MATHEMATICAL MODELING OF A TETHERED PLATFORM'S CONTROLLED VERTICAL FLIGHT

Abstract

There is a problem of quickly obtaining reliable and sufficient information about the environment, including in hard-to-reach areas where there is no communication or long-term stationary monitoring is required in order to ensure the safety or security of important objects. The paper discusses the issues of mathematical modeling of automated cable parking of an unmanned aerial vehicle (platform) in a vertical plane. The aim of the research is to create tools for the design of tethered flying platforms equipped with an automated cable restraint system, taking into account external random atmospheric disturbances during vertical flight.
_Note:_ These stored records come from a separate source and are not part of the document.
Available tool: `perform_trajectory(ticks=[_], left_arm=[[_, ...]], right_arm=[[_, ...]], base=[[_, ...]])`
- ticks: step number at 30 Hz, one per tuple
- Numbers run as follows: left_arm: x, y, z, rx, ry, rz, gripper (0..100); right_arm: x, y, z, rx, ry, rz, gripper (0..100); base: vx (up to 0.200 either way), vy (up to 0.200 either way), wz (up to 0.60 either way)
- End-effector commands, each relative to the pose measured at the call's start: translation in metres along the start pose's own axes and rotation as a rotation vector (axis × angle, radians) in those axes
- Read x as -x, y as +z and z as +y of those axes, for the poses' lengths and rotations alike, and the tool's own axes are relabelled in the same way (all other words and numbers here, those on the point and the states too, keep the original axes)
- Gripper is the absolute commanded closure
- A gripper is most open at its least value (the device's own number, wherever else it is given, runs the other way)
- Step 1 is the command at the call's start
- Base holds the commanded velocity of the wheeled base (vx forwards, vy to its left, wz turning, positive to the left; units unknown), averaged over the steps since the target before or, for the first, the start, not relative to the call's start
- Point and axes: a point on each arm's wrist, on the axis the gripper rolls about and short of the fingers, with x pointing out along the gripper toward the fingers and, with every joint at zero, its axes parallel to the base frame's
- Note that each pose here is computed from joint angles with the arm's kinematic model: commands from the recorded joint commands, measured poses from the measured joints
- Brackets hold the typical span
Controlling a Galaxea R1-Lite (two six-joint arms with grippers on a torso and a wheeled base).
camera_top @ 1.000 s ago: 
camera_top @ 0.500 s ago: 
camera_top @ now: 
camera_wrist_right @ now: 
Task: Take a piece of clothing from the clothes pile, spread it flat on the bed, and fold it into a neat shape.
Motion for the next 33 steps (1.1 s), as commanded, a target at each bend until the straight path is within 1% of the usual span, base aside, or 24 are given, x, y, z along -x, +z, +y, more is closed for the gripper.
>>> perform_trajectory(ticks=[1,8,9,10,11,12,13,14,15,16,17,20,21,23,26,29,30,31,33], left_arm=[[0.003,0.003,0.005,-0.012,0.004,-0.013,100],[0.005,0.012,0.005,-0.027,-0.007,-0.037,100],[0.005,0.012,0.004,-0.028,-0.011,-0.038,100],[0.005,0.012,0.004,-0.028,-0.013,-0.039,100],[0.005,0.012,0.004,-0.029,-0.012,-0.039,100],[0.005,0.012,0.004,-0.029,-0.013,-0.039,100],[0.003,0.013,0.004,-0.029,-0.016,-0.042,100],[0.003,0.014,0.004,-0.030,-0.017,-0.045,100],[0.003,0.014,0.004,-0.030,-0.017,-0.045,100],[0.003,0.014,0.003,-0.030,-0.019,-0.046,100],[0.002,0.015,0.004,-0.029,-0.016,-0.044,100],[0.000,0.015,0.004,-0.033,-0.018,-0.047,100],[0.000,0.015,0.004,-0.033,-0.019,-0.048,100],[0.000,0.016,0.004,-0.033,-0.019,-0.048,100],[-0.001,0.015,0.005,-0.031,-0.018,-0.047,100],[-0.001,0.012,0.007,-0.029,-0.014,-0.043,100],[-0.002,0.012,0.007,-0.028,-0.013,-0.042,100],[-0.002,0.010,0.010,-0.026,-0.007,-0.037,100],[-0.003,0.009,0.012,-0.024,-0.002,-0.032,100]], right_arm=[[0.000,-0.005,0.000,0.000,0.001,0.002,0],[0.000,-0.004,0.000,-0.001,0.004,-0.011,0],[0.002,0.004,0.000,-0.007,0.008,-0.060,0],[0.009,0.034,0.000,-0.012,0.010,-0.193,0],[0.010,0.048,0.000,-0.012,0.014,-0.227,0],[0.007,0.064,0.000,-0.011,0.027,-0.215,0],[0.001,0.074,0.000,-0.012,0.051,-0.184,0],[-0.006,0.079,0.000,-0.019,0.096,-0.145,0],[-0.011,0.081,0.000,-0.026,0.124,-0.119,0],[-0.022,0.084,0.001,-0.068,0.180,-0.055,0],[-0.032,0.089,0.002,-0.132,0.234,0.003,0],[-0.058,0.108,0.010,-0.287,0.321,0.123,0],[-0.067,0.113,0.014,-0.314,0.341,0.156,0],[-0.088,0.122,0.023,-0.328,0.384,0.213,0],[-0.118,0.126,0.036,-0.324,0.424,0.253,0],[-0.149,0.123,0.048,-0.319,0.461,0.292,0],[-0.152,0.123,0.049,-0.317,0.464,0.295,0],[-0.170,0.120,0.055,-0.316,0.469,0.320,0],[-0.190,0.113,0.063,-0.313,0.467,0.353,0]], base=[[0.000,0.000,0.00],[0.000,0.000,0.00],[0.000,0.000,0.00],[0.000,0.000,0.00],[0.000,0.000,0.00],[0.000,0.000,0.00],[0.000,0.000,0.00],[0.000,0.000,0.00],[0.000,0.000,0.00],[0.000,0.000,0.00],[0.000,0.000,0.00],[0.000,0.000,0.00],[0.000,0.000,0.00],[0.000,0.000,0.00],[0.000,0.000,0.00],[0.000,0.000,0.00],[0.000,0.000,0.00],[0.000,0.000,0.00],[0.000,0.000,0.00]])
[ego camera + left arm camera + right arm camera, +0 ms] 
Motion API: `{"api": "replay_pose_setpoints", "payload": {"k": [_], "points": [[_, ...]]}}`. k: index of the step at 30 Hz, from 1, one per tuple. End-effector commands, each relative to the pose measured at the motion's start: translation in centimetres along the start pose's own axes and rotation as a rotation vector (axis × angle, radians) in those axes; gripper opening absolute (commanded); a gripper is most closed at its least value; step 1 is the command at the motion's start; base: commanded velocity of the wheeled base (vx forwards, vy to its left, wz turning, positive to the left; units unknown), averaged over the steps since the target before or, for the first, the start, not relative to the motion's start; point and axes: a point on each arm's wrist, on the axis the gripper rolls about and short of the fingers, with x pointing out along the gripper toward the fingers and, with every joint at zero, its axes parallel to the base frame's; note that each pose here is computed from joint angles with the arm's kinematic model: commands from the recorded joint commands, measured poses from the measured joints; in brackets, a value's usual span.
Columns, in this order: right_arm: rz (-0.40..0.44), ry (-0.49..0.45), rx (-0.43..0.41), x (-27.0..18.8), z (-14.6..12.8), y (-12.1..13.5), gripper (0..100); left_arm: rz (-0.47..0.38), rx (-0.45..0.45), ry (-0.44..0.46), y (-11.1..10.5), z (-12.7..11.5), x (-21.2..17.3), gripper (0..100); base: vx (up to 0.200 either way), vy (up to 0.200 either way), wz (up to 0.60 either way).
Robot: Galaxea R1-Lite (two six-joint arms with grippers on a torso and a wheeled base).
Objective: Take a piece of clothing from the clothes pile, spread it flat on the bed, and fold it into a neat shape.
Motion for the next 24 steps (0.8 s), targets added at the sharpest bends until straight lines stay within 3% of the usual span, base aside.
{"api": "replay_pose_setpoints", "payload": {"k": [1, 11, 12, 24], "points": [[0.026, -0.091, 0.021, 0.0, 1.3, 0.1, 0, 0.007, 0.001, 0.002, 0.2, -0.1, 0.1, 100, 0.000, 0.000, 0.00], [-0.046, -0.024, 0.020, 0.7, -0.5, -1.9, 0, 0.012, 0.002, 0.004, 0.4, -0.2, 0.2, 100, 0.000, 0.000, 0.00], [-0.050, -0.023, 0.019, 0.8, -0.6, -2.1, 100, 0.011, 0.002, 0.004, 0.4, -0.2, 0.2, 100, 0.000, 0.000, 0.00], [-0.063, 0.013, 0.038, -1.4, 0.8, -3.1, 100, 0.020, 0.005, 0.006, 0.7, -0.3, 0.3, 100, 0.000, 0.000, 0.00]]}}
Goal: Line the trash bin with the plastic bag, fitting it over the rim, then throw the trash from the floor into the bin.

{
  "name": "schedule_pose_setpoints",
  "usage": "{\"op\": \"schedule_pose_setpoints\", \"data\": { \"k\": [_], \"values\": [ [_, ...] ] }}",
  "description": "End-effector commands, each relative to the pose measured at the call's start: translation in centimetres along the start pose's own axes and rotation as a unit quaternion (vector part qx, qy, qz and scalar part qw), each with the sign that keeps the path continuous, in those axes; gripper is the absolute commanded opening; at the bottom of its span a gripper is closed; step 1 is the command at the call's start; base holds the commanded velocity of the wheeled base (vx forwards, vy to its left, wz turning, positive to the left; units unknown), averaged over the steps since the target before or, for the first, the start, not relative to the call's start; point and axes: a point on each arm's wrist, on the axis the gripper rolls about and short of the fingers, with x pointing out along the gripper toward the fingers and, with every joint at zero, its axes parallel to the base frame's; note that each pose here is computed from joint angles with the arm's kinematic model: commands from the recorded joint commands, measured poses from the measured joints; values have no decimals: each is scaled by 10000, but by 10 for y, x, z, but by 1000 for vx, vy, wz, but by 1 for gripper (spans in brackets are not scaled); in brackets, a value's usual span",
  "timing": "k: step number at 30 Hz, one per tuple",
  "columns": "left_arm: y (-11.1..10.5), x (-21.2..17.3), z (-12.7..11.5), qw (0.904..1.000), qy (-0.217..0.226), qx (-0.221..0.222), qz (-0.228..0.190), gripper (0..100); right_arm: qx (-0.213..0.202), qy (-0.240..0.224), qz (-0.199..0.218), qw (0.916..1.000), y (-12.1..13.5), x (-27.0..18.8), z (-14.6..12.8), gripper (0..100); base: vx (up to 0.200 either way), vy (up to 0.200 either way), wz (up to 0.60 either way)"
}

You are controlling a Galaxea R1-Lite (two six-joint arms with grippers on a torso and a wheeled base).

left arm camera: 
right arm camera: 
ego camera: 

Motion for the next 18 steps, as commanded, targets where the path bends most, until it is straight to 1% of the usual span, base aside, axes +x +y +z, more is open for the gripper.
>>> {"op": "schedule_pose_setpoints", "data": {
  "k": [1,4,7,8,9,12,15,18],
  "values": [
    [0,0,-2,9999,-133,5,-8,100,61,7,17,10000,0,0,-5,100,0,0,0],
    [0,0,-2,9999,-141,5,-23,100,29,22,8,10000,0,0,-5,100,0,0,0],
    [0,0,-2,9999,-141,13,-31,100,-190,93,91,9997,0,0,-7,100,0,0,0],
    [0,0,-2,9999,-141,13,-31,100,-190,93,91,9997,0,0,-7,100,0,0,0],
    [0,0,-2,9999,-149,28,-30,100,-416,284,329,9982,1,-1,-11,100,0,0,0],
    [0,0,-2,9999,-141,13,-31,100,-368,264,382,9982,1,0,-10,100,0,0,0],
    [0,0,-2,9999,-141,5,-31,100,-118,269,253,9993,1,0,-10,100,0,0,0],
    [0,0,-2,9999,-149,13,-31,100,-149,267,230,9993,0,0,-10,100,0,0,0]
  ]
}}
To achieve this aim, it is necessary to carry out mathematical modeling of the flight of tethered unmanned aerial platforms, taking into account external active and reactive forces, as well as disturbing forces – random air flows, which can be significant in strength and variable in direction, which undoubtedly affects the stable position tethered platform. The use of the extended Kalman filter algorithm as an observer of the tethered flying platform state in mathematical modeling of the platform's flight makes it possible to take into account random disturbances of the atmosphere as a partially deterministic environment in order to reduce the position error of the aircraft during its control. To solve the problem, methods of classical mechanics, motion stability theory, optimal control, estimation theory, and parametric optimization were used. The results of mathematical modeling of a tethered flying platform – a tethered copter – flight are presented, taking into account random atmospheric disturbances. The results of computational experiments made it possible to establish that random atmospheric disturbances can have a significant impact on the position control of an aircraft.